Your answer must be every line of the data below that holds the string "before", copied exactly.

Source data

————————

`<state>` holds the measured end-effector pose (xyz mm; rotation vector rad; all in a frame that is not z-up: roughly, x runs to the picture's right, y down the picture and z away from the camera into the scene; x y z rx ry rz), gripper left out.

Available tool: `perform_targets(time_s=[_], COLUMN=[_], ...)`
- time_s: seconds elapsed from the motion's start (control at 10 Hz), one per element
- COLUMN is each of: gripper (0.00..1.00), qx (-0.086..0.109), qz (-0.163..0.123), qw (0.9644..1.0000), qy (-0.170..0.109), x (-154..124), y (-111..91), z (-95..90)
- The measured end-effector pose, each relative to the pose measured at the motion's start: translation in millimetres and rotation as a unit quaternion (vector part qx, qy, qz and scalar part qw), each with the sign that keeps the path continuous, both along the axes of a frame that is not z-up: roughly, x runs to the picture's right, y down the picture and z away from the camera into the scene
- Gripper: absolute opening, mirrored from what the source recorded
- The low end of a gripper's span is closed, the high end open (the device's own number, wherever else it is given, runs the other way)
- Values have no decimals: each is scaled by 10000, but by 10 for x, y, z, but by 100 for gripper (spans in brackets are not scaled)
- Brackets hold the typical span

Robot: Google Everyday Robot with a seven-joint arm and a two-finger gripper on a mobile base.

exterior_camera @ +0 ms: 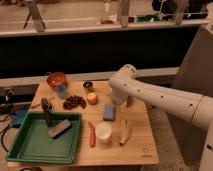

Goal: Place sponge in red bowl

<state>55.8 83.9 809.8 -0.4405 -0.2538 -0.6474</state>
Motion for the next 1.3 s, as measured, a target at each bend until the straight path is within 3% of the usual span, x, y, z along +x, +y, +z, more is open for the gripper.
perform_targets(time_s=[1.3], gripper=[80], qx=[-456], qz=[-174], qw=[9980], qy=[-398], x=[-112], y=[371], z=[492])
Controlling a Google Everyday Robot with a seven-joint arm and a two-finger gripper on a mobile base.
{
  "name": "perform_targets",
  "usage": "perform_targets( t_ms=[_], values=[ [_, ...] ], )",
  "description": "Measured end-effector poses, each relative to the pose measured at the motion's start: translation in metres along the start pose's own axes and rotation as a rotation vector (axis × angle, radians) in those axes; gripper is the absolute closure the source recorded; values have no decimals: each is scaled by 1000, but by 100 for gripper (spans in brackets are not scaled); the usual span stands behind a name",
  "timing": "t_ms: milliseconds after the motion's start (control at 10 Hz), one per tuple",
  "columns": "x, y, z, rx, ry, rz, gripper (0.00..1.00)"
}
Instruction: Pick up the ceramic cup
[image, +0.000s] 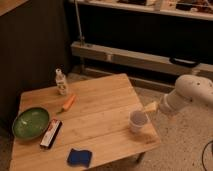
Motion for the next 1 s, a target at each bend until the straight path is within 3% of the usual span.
perform_targets(
  t_ms=[400,1000],
  values=[
    [16,9,22,13,13,-42,20],
    [20,17,60,10,48,-44,20]
  ],
)
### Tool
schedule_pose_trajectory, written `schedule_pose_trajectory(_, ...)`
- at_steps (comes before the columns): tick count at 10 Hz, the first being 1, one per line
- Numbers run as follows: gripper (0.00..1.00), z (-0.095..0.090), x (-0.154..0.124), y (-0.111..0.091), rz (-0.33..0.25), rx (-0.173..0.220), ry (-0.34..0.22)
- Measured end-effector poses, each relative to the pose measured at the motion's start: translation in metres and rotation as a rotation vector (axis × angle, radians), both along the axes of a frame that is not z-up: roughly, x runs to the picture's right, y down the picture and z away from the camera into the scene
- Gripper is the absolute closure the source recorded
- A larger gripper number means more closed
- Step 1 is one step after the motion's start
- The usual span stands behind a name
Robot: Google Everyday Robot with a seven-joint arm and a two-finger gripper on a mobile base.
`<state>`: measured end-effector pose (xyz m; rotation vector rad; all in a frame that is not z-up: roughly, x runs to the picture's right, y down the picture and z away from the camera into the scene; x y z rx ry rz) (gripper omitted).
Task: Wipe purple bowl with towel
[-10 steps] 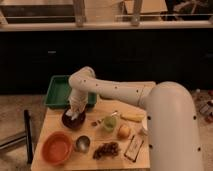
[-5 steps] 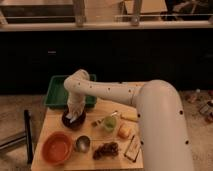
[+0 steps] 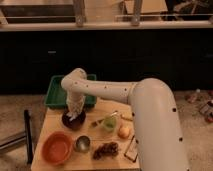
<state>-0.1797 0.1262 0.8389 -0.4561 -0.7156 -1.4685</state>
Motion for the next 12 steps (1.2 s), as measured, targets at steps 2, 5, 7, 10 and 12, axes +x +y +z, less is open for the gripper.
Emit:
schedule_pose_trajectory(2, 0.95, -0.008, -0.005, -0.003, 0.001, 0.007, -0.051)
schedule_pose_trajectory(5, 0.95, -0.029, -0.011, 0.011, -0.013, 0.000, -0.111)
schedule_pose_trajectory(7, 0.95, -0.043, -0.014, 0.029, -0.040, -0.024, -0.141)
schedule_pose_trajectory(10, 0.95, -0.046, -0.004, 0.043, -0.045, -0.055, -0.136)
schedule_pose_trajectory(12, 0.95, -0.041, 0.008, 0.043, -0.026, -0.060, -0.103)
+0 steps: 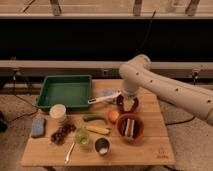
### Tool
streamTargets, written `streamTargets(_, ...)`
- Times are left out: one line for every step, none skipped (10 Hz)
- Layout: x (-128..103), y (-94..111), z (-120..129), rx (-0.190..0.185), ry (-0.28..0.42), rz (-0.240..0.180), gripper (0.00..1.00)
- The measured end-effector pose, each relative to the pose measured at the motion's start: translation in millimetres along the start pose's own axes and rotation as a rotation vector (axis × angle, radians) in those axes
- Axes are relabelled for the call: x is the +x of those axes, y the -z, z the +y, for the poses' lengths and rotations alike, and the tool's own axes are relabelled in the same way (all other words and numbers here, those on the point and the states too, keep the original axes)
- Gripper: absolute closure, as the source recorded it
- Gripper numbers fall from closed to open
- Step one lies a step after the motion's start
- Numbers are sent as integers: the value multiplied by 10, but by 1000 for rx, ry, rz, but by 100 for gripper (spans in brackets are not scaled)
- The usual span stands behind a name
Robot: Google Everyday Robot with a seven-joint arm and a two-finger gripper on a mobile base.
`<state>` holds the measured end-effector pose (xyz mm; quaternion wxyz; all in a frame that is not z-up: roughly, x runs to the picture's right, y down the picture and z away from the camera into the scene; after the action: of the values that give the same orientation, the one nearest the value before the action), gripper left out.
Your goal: Place pepper in plastic cup
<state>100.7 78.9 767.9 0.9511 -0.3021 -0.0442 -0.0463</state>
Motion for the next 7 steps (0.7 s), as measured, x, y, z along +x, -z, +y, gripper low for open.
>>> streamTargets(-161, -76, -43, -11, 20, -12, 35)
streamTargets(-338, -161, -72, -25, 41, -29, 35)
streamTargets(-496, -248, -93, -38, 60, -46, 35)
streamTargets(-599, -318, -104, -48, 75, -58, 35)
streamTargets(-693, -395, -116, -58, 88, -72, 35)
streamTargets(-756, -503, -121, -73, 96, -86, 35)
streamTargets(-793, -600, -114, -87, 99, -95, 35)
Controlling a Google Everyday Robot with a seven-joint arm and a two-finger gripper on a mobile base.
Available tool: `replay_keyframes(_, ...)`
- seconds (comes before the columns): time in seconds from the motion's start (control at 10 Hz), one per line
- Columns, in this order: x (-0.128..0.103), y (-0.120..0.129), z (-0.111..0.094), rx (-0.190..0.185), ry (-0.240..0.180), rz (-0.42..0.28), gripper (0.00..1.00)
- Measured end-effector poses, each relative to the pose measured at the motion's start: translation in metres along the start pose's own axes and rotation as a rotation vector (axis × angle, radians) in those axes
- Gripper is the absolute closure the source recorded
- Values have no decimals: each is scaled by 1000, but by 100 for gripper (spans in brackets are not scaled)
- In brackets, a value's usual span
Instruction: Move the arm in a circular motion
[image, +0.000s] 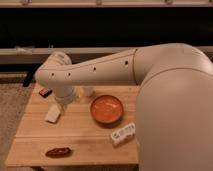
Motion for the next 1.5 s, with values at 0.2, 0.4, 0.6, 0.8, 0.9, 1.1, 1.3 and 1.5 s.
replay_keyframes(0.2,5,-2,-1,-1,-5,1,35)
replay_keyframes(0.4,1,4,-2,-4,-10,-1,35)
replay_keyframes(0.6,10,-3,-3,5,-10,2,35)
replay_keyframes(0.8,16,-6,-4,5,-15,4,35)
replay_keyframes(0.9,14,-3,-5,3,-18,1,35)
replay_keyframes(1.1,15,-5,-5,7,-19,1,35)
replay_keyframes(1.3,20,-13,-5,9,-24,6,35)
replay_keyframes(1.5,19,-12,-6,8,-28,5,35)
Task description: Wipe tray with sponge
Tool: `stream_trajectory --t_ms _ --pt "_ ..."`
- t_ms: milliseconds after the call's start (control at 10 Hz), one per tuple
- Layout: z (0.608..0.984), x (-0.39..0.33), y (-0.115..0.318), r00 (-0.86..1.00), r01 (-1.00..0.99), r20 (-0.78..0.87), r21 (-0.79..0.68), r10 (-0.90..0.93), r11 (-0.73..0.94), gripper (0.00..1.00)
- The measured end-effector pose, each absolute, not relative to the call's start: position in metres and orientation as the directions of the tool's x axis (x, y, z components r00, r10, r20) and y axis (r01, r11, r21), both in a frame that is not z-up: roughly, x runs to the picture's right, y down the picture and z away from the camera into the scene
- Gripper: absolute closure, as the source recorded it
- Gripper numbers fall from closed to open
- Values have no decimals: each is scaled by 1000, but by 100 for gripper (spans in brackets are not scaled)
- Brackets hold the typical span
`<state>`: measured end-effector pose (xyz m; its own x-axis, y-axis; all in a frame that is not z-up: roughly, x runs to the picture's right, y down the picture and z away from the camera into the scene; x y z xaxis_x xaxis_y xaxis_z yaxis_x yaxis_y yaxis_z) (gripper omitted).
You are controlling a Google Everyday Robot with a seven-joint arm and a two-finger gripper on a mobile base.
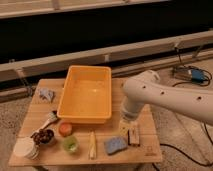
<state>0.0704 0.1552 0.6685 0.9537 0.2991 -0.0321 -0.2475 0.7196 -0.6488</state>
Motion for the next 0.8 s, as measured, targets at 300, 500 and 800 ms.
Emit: stream_trajectory --t_ms 300,500,800 --pt "689 56 192 959 -209 -8 -696 284 687 20" --pt "705 60 212 955 -236 -42 -705 293 669 20" --pt "736 60 248 950 -286 -108 -679 294 676 20"
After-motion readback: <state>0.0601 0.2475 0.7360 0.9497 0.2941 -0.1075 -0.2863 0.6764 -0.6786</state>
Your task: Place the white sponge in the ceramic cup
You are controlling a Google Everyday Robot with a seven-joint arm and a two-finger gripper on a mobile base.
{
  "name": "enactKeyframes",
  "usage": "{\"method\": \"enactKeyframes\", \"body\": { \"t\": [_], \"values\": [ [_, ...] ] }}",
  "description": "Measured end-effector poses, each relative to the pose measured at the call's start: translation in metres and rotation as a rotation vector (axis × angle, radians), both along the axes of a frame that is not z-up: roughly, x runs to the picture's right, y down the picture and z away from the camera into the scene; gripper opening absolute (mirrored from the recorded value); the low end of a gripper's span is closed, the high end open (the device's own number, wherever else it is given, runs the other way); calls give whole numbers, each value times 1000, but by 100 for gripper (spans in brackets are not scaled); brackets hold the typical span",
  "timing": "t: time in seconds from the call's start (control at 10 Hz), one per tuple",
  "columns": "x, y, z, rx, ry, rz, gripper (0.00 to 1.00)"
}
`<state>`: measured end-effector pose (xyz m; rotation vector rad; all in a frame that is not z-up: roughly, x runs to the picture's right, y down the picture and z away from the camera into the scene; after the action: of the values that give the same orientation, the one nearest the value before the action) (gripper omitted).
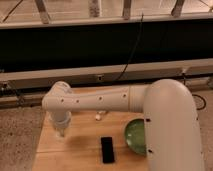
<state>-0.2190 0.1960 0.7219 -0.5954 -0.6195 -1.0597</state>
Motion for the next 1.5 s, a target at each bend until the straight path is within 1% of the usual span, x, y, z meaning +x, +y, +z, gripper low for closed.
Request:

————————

= Solution to this task =
- at_steps (comes before the columns): tick count at 10 Hz, the first being 1, one per line
`<state>` holds the measured end-effector pose (xyz mm; quaternion wxyz; all in a frame that is not z-up: roughly, x runs to the picture's right, y down the picture and z away from the camera into the scene; after the action: of the values that give the same orientation, the one nearest the value before the action), gripper left out.
- seconds (comes before the columns): time in seconds from the motion's start (control at 10 Hz), one per line
`<state>`: measured end-effector pose (xyz m; rotation vector rad; all in a frame that is not z-up: roughly, x runs to the picture's right, y down the picture and z away from the camera into the scene; after the action: of the values that give the same orientation, the one nearest the value before the action) (gripper omitted).

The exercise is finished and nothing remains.